Ayrıca son zamanlarda başta Marmara, Trakya ve Ege bölgeleri olmak üzere, Türkiye’nin sınırları dahilinde ve haricinde çok yerlerde, uzaylılar yer altı tabii gazlarını oynuyorlar. Marmara denizinin altında, İstanbul’da karanın altında, Trakya’da karanın altında ve Yunanistan’a/Selanik’e kadar geniş bir arazide yer altı tabii gazlarına aylardır müdahaleler deniyorlar. Yani sadece yer üstünde göğün manyetik alanına ve gaz tabakalarına müdahale etmiyorlar, hedef bölgelerde yerin altındaki manyetik alana ve gaz tabakalarına da kastederek müdahale ediyorlar. Bu yollarla tabii dengeleri bir bölgede daha hızlı ve sert şekilde bozabiliyorlar. Neticesi olarak daha sık ve şiddetli depremler, seller, fırtınalar, şiddetli soğuklar, şiddetli sıcaklık ve kuraklık, yanardağ patlamaları v.s. yaşanabiliyor.

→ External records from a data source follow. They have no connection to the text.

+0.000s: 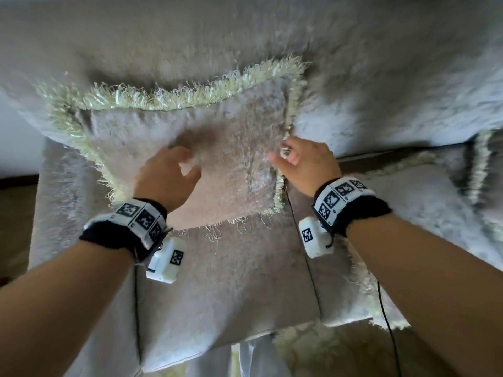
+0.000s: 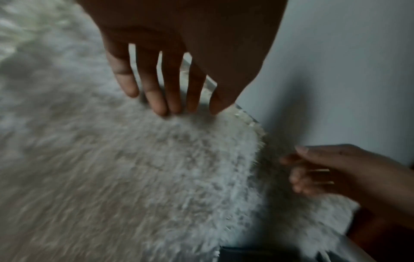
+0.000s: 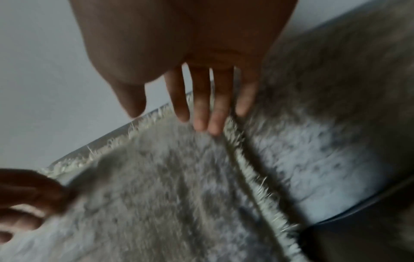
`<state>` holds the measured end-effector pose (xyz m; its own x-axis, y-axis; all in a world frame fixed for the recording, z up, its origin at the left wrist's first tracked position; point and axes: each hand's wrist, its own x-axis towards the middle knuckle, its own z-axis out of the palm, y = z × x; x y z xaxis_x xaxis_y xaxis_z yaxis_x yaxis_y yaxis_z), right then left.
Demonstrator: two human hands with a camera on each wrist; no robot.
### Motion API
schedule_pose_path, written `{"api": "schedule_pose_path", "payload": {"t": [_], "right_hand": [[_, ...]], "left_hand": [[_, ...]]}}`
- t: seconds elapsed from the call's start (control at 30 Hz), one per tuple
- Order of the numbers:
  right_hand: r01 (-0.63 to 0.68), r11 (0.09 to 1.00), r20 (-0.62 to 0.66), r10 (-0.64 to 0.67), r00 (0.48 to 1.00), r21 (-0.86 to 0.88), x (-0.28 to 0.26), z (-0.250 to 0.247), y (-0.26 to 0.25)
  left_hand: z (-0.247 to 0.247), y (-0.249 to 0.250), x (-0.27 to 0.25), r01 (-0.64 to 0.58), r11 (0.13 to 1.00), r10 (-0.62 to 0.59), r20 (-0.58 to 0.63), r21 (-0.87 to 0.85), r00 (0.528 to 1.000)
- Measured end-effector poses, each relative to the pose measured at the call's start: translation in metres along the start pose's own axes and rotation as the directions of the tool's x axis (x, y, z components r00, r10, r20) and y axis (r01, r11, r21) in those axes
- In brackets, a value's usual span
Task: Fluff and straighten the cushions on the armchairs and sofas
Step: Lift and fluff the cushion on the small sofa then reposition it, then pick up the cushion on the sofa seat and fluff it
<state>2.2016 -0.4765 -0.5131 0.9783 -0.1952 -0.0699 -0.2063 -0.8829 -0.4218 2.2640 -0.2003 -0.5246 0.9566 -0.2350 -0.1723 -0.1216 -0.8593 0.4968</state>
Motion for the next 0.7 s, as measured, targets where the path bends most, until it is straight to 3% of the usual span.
{"api": "schedule_pose_path", "payload": {"t": [0.1, 0.2, 0.37, 0.47, 0.57, 0.7], "right_hand": [[-0.016, 0.988, 0.155, 0.040, 0.987, -0.156, -0.026, -0.051, 0.011], [-0.105, 0.979, 0.182, 0.137, 0.974, -0.175, -0.051, -0.100, 0.028], [-0.199, 0.963, 0.145, 0.227, 0.963, -0.184, -0.101, -0.176, 0.074], [-0.204, 0.953, 0.125, 0.236, 0.964, -0.222, -0.132, -0.214, 0.115], [-0.229, 0.947, 0.150, 0.266, 0.952, -0.227, -0.159, -0.246, 0.166], [-0.201, 0.945, 0.184, 0.252, 0.950, -0.257, -0.194, -0.291, 0.230]], "left_hand": [[-0.015, 0.056, -0.010, -0.169, 0.981, 0.142, 0.238, 0.096, 0.961], [-0.023, 0.119, -0.021, -0.391, 0.910, 0.313, 0.391, 0.138, 0.866], [-0.014, 0.225, -0.047, -0.580, 0.800, 0.464, 0.458, 0.150, 0.758], [0.005, 0.285, -0.068, -0.641, 0.746, 0.488, 0.506, 0.182, 0.711], [0.033, 0.341, -0.093, -0.663, 0.713, 0.469, 0.546, 0.229, 0.694], [0.062, 0.410, -0.129, -0.622, 0.734, 0.426, 0.529, 0.272, 0.734]]}}
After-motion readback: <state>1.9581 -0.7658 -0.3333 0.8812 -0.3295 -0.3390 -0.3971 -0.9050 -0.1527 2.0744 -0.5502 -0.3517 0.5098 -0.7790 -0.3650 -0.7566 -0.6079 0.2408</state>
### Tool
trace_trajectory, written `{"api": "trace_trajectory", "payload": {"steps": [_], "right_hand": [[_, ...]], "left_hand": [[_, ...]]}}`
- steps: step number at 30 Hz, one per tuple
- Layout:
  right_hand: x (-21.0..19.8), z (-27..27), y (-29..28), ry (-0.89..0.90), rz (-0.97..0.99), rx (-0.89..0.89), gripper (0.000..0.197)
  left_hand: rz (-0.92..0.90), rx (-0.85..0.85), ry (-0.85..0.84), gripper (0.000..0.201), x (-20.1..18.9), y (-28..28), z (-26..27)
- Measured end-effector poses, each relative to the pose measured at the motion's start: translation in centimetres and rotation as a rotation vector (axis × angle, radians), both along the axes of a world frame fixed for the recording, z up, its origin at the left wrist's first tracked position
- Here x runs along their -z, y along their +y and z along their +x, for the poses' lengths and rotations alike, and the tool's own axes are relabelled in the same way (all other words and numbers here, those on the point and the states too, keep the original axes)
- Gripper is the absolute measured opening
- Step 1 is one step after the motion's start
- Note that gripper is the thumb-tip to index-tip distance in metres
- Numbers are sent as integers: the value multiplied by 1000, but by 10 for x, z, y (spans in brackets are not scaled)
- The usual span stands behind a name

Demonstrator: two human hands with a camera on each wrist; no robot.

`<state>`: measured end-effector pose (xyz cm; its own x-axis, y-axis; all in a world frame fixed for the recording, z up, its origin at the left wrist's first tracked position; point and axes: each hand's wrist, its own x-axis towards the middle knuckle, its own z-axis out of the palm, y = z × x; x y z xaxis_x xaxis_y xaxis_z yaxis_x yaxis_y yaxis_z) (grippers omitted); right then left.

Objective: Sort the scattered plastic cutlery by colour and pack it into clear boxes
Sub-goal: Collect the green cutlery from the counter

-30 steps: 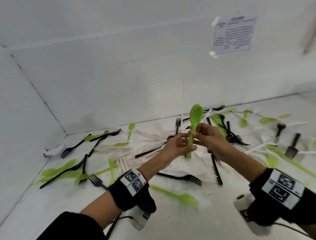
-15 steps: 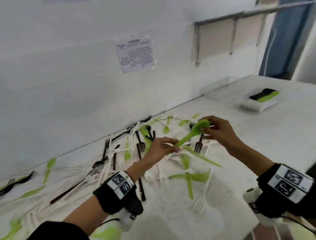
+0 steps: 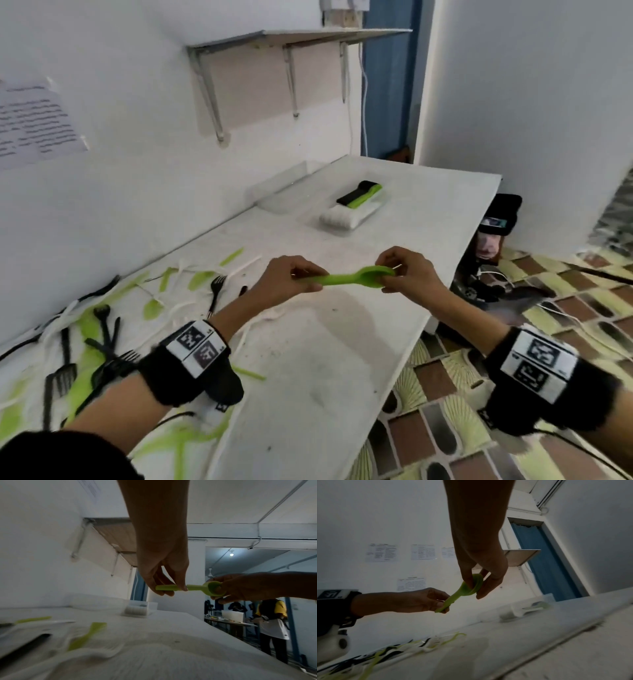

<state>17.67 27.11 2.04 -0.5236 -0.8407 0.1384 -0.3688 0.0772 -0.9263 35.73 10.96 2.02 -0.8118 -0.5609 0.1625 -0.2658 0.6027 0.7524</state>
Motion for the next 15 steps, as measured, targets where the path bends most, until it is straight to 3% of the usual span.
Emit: {"api": "trace_trajectory", "payload": {"steps": [15], "right_hand": [[26, -170, 0, 72, 151, 177, 19]], "left_hand": [[-109, 245, -79, 24, 5, -32, -202]]}}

Konu konuyu açarken aklıma geldi, geçenlerde İstanbul Kartal merkezli yayılıp da etraf ilçelerde de duyulan o koku neydi? Sosyal ağlarda paylaşımlar yapan bölge sakinleri “Doğalgaz kokusu gibi” ve “Yanmış deri kokusu gibi” şeklinde değerlendirmeler yapmışlardı. Bu konu da ne çabuk unutuldu. Üzerinde ciddi bir çalışma yapıldı mı, gerçek sebebi bulundu mu? Hazırlanmış bir bilimsel rapor var mı? Varsa dürüstçe ve bilimsel temellerde mi hazırlandı? Endişe edilmeli mi, konu insanlarımızın can ve mal güvenliğini alakadar ediyor mu? İçine kripto Yahudi, gizli Ermeni, mason ve biyonik robotların sızamadığı gerçek bir Mili Güvenlik Kurulu (MGK) tesis ederek konunun üzerine bir an önce gidilmeli mi?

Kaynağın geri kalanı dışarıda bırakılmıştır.